By Jeremy Lovell
LEICESTER, England (Reuters) - Thousands of the world's most exotic species of sea animals from spiders the size of dinner plates to giant woodlice face extinction if Antarctic sea temperatures rise as predicted, a scientist said Monday.
"If the models are correct, we are likely to lose large populations of scallops, giant isopods, bivalve molluscs and giant sea spiders among others," scientist Lloyd Peck of the British Antarctic Survey told reporters.
"So far we have looked at 11 species and the answer has come up the same each time. At a temperature rise of two to three degrees, they asphyxiate," he said at the British Association for the Advancement of Science annual festival.
The behemoth-scale giant isopods resemble woodlice but grow to the size of a mobile phone.
Peck said water temperatures around the Antarctic -- one of the last outposts of relatively untouched environment in the world -- were rising at more than twice the rate of the land temperature, having climbed by one degree in the past 15 years.
Scientific models trying to predict the pace and scale of future change pegged the likely rise at up to three degrees within 100 years.
Surveys have shown that the Antarctic sea dwellers were unable to adapt to such temperature changes so they effectively suffocated due to their inability to move oxygen round their bodies.

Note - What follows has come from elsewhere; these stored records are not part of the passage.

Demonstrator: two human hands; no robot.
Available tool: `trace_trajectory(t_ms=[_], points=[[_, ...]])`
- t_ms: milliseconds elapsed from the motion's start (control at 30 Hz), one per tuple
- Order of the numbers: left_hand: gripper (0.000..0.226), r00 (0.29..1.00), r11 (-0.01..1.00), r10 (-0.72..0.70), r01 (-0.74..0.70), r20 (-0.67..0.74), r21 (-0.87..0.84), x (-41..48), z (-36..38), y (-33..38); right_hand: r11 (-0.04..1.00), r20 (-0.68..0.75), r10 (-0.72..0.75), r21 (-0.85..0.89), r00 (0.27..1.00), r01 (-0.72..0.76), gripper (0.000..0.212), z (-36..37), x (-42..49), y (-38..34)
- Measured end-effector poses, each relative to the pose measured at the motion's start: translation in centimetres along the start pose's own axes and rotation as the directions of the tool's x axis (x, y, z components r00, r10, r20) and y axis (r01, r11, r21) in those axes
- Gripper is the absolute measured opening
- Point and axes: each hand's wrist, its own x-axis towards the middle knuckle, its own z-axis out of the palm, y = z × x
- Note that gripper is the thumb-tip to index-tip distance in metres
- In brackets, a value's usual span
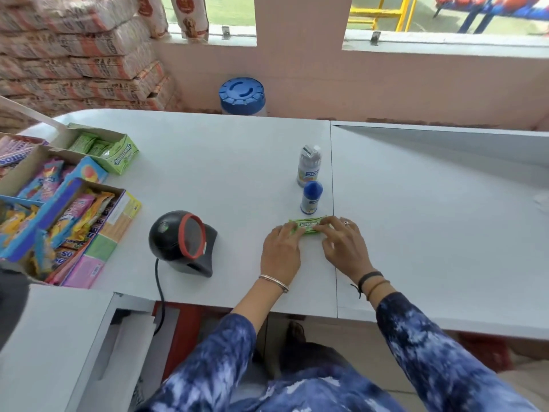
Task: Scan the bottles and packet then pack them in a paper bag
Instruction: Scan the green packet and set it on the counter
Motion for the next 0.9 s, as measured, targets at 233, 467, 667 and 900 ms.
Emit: trace_trajectory(t_ms=[233,467,667,900], points=[[0.028,0.976,0.964,-0.155,0.115,-0.151,-0.241,-4.8,-3.6,-0.4,0.992,-0.144,0.008,0.128,0.99,0.01,0.026,-0.7,-2.4,-6.7],[0.022,0.931,0.944,-0.286,0.233,-0.226,-0.234,-21.1,-9.1,-4.9,0.937,-0.027,-0.129,0.325,0.991,0.13,0.023,1.2,-10.2,-19.0],[0.025,0.839,0.866,-0.499,0.488,-0.218,-0.107,-34.9,-12.4,-8.9,0.879,0.169,-0.359,0.391,0.918,0.272,0.024,4.1,-17.0,-28.4],[0.024,0.705,0.707,-0.707,0.704,-0.049,-0.067,-39.4,-14.8,-10.3,0.825,0.416,-0.55,0.402,0.724,0.396,0.049,6.8,-20.7,-34.1]])
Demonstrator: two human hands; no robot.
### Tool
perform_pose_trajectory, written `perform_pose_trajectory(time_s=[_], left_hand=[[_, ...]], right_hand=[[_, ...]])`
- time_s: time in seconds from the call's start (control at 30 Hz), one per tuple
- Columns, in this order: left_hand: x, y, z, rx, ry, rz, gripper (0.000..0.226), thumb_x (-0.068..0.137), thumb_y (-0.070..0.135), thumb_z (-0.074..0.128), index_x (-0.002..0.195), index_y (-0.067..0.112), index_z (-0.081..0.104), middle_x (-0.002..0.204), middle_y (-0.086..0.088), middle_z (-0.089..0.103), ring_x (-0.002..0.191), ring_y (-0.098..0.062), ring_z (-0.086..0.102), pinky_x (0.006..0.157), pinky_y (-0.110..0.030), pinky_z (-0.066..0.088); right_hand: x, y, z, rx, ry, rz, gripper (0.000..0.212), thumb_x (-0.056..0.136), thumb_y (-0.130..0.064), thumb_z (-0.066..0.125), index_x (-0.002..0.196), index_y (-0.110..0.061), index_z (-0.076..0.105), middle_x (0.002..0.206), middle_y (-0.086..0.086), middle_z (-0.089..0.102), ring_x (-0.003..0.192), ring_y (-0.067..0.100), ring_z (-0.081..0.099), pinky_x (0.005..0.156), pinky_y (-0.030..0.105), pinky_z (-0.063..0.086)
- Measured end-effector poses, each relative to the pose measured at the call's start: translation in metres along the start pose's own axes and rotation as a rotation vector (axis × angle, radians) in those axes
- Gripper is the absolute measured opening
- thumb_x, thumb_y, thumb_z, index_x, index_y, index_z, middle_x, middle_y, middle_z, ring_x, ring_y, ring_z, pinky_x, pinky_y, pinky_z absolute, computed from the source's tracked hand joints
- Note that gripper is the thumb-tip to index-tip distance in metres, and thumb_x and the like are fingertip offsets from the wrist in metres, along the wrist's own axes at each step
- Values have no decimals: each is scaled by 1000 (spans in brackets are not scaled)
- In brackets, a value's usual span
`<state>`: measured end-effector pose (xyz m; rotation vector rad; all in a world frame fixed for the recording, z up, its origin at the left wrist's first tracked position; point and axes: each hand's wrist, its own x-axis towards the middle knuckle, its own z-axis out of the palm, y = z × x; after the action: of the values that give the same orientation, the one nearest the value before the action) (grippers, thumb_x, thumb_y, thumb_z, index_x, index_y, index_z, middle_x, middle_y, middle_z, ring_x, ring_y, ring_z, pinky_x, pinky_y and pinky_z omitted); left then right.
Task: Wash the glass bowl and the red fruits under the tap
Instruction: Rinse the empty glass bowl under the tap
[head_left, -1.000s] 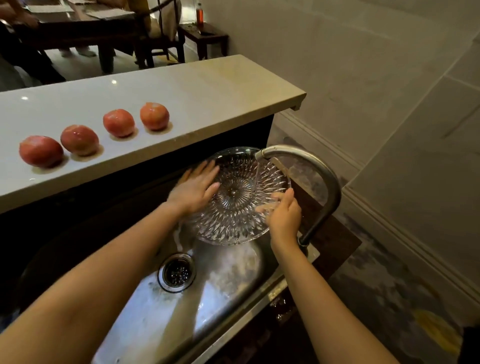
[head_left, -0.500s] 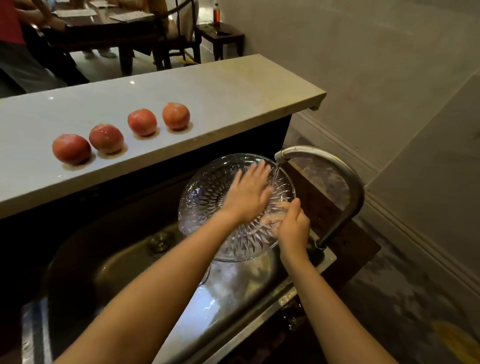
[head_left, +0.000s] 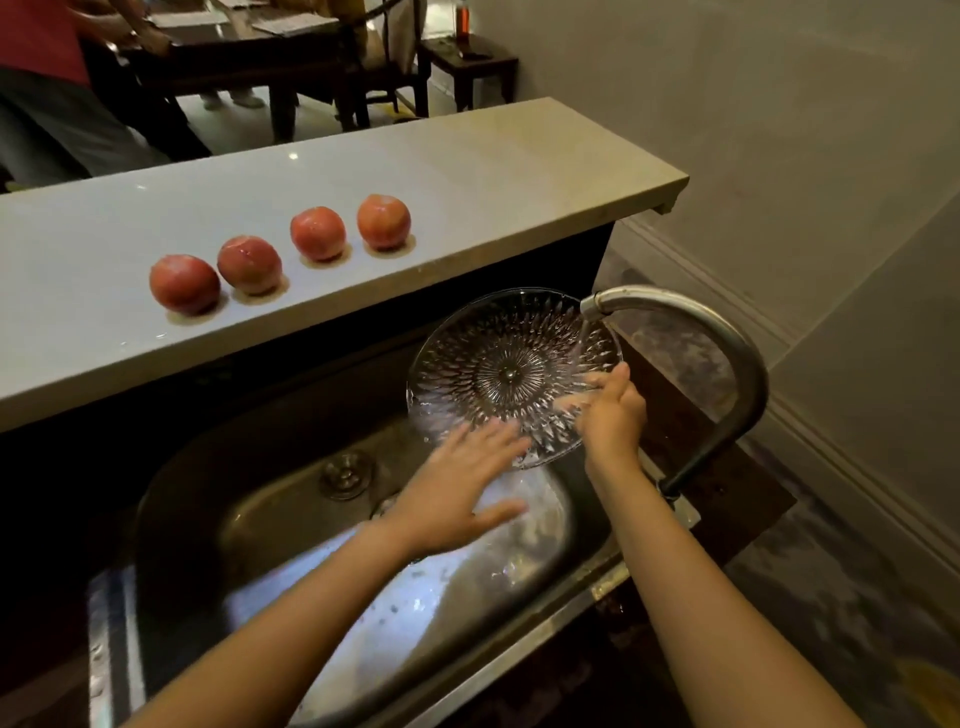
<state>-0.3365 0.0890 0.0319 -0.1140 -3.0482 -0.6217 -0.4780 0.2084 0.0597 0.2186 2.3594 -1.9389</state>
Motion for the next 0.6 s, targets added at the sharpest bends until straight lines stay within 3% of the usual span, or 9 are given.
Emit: perform_pose_trajectory(time_s=[0.07, 0.17, 0.23, 0.3, 0.37, 0.43, 0.53, 0.6], left_hand=[[5, 10, -5, -17, 47, 50, 56, 94, 45, 40, 145, 30, 24, 154, 11, 15, 144, -6, 8, 116, -25, 4], [14, 11, -15, -33, 192, 34, 39, 96, 27, 43, 136, 28, 46, 145, 9, 42, 138, -10, 33, 110, -26, 29], [13, 7, -25, -30, 249, 60, 33, 94, 25, 48, 126, 25, 58, 129, 4, 60, 121, -17, 56, 93, -34, 50], [11, 0, -34, -33, 285, 62, 30, 92, 24, 52, 119, 20, 63, 112, -2, 70, 99, -24, 68, 76, -36, 54], [13, -6, -44, -145, 260, 7, 27, 92, 20, 52, 116, 15, 63, 108, -4, 71, 95, -25, 67, 79, -37, 52], [16, -12, -56, -357, 236, -53, 24, 92, 15, 53, 113, 13, 64, 109, 0, 69, 98, -17, 66, 88, -31, 50], [15, -21, -72, -682, 238, -115, 23, 93, 11, 50, 112, 15, 62, 109, 2, 68, 96, -4, 65, 87, -18, 49], [14, -25, -75, -996, 260, -193, 22, 94, 8, 47, 110, 12, 60, 106, 1, 71, 96, -9, 66, 83, -23, 53]], right_hand=[[-1, 3, 5, -24, -36, 32, 47, 100, -39, 22, 79, -14, 56, 59, 12, 67, 57, 24, 56, 64, 39, 46], [-2, 6, 8, -7, -91, 174, 47, 100, -39, 22, 76, -11, 51, 47, 6, 63, 37, 15, 49, 41, 24, 37], [1, 4, 5, -14, -165, 285, 45, 100, -38, 26, 84, -6, 53, 53, 9, 59, 27, 10, 44, 30, 18, 31], [3, -2, -1, -18, -306, 344, 39, 99, -39, 32, 103, -7, 55, 56, 9, 58, 27, 8, 48, 29, 15, 34], [5, -9, -4, -40, -445, 360, 48, 97, -47, 31, 122, -10, 49, 70, 12, 67, 48, 15, 62, 39, 20, 47], [8, -11, -4, -113, -511, 347, 65, 96, -55, 23, 136, -6, 39, 108, 21, 65, 86, 27, 66, 62, 31, 55], [13, -8, -1, -264, -506, 316, 65, 95, -56, 18, 144, -16, 31, 139, 15, 47, 119, 33, 52, 91, 40, 48], [15, -6, 1, -324, -537, 277, 64, 95, -58, 14, 145, -21, 29, 146, 8, 41, 130, 31, 42, 102, 43, 38]])
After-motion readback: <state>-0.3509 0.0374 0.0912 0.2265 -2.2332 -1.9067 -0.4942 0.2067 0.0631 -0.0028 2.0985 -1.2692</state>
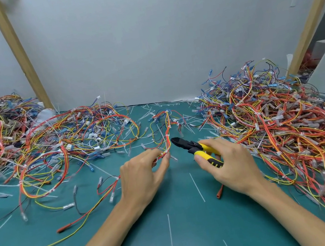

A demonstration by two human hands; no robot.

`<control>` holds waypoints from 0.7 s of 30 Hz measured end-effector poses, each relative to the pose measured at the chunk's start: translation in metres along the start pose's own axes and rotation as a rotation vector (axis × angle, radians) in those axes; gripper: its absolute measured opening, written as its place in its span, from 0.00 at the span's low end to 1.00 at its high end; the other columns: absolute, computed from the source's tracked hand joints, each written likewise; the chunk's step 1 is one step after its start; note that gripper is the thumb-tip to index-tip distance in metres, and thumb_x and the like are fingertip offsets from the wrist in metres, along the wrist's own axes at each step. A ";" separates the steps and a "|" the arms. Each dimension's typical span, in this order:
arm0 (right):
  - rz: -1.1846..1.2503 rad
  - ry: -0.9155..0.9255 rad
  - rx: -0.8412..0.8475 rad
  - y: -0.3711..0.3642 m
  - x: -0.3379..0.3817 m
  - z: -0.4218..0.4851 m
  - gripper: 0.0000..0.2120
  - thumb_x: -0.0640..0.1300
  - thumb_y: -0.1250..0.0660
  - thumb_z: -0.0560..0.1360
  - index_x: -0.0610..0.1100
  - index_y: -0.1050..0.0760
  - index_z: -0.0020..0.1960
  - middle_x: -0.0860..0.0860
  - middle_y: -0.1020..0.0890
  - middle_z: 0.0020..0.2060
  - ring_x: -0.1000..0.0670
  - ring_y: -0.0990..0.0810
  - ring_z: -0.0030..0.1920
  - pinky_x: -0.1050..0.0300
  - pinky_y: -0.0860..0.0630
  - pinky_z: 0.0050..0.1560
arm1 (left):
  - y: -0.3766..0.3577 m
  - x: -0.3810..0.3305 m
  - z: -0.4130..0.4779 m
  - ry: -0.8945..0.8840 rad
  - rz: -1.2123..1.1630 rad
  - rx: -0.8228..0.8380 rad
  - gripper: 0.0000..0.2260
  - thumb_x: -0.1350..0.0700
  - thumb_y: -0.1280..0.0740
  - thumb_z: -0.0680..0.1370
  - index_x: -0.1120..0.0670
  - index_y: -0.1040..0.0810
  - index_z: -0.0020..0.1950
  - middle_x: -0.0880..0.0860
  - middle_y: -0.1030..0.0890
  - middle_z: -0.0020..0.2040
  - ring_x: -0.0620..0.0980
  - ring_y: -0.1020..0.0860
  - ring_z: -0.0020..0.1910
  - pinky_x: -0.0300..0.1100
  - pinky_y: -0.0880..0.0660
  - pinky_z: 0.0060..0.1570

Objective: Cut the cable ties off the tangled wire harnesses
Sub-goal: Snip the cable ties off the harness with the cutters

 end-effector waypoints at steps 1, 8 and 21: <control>-0.051 0.024 0.009 0.004 -0.001 0.001 0.18 0.63 0.36 0.73 0.56 0.22 0.58 0.58 0.20 0.43 0.55 0.23 0.38 0.53 0.24 0.40 | 0.000 0.000 0.000 -0.003 0.002 0.003 0.10 0.45 0.33 0.75 0.49 0.21 0.38 0.45 0.23 0.31 0.48 0.22 0.31 0.43 0.30 0.28; -0.132 0.185 0.021 0.011 -0.007 0.007 0.23 0.60 0.31 0.72 0.48 0.20 0.62 0.55 0.17 0.51 0.49 0.22 0.54 0.56 0.31 0.57 | 0.001 0.003 0.002 -0.047 0.022 0.014 0.14 0.44 0.35 0.78 0.51 0.23 0.37 0.48 0.23 0.30 0.51 0.21 0.31 0.46 0.28 0.26; -0.089 0.215 0.021 0.010 0.003 0.006 0.24 0.59 0.34 0.73 0.47 0.22 0.63 0.54 0.19 0.52 0.49 0.25 0.55 0.53 0.32 0.58 | -0.001 0.003 0.002 -0.052 -0.006 0.040 0.12 0.44 0.36 0.78 0.49 0.20 0.40 0.47 0.19 0.34 0.49 0.18 0.35 0.46 0.27 0.28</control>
Point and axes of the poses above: each hand's wrist, its own z-axis towards the middle knuckle, its own y-axis out of the back of the hand, x = y × z, the point moved 2 cm from there along z, towards the middle knuckle
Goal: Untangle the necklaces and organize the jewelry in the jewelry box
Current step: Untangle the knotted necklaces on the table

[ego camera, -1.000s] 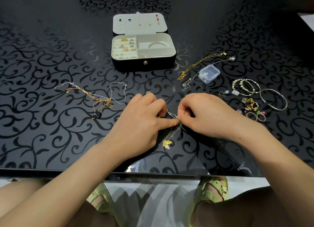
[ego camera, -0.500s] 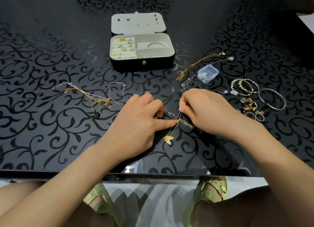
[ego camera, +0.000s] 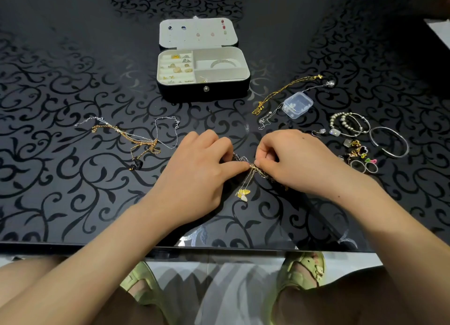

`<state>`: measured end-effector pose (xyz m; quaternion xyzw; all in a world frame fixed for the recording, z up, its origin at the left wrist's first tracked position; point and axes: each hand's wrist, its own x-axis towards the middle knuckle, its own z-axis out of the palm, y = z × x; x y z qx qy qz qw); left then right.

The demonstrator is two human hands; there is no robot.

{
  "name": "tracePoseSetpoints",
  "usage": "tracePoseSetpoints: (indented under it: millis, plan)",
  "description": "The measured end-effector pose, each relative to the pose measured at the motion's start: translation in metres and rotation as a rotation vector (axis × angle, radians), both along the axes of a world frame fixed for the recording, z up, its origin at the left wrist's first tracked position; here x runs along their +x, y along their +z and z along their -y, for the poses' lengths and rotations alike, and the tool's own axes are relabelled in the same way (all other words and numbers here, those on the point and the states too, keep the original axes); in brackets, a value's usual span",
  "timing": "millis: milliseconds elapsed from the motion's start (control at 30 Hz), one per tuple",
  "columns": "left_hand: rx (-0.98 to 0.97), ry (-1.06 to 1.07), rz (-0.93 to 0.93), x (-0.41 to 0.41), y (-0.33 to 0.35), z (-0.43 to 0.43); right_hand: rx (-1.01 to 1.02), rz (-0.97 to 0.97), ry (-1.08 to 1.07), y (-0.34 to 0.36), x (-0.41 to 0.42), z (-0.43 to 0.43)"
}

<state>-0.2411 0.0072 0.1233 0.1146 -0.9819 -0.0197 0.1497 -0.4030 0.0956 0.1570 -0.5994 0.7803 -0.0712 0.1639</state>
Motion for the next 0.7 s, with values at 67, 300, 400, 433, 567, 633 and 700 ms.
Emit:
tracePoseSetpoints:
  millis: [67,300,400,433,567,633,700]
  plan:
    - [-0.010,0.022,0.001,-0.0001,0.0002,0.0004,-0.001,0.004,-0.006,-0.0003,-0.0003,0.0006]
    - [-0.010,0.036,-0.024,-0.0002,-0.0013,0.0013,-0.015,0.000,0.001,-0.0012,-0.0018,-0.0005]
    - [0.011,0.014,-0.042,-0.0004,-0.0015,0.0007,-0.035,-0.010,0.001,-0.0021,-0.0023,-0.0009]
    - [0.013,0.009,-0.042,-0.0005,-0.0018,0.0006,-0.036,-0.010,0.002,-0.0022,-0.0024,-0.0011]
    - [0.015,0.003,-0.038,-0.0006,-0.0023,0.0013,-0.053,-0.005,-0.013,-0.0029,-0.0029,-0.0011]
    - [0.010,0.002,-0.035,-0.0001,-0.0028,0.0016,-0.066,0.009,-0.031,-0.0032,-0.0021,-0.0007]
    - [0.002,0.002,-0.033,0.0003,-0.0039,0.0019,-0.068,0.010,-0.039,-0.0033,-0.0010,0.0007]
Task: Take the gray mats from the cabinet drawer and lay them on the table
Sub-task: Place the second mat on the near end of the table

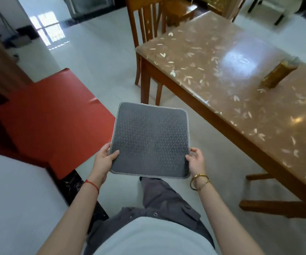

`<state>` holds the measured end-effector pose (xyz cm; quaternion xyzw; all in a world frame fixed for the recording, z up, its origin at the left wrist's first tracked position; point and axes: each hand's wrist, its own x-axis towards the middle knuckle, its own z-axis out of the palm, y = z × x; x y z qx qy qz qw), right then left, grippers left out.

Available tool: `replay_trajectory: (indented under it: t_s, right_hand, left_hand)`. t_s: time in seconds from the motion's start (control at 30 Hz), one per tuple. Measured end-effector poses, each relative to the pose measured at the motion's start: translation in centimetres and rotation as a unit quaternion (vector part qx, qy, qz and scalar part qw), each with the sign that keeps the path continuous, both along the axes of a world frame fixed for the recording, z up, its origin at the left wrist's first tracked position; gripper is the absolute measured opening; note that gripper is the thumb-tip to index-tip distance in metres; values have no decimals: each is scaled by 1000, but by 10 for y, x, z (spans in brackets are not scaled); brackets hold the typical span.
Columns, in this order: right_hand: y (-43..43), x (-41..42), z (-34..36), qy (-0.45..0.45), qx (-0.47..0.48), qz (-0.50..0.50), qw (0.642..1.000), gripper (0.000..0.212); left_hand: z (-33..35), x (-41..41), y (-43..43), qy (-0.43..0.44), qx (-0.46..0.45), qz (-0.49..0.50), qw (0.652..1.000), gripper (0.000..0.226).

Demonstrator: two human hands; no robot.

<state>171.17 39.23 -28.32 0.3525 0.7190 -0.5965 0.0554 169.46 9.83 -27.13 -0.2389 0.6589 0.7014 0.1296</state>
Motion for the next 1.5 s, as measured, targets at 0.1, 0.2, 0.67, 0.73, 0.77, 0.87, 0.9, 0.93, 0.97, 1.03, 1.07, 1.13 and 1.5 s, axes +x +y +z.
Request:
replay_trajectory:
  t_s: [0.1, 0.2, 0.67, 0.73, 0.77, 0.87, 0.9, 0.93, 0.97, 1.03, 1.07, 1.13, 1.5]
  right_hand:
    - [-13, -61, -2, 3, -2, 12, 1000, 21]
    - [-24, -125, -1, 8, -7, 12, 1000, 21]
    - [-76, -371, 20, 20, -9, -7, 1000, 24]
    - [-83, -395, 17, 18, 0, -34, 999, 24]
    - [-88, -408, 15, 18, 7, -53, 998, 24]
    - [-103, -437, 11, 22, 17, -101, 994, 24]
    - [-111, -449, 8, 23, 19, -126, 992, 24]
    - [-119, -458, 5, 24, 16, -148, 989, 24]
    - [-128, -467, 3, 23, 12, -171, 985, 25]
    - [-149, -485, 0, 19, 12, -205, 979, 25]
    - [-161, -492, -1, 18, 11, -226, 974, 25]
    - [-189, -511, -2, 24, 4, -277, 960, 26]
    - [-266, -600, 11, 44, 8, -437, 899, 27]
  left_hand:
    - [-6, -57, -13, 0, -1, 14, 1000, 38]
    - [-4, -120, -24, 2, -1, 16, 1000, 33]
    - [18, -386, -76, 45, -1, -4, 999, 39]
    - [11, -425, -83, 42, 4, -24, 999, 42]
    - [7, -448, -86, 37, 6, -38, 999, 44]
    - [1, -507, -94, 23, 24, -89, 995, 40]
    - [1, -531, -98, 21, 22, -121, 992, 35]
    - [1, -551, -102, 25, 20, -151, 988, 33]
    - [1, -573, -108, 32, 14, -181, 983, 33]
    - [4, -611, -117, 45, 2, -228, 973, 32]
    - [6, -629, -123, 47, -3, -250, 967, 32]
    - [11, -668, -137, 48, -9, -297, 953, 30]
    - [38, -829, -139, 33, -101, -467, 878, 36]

"These are probably the most fragile group of animals in the world to temperature change," he said. "They grow very slowly, producing only a few generations in 100 years. Yet studies show it takes several generations to adapt."
"Several thousand species of cold-blooded invertebrate animals would be at risk if we get the kind of temperature rise indicated. In this part of the world we have some of the most exotic animals there are," Peck said.
He said there was every possibility that such a wholesale climatic slaughter would have an impact higher up the food chain, but that it was impossible to say just how they would be affected.
He said that while the impact of temperature change on the animals was undoubted, the key lay in whether the predictive models were right.
"The major question is if the models are correct. If they are, things don't look very good," Peck said.
Scientist Andrew Brierley, of the University of St. Andrews in Scotland, said his studies showed that on the plus side of climate change, krill -- a basic foodstuff of whales and penguins -- might not be as much at risk as previously thought.
He told the same news conference that krill -- minute shrimp-like creatures -- had been found to be concentrated at the edge of the Antarctic sea ice and therefore lost relatively little of their habitat as the ice receded with global warming.
"The edge of the sea ice is relatively small compared to the total area of the ice shelf, and that is critical," he said. "A smaller proportion of the krill's habitat is lost than the total."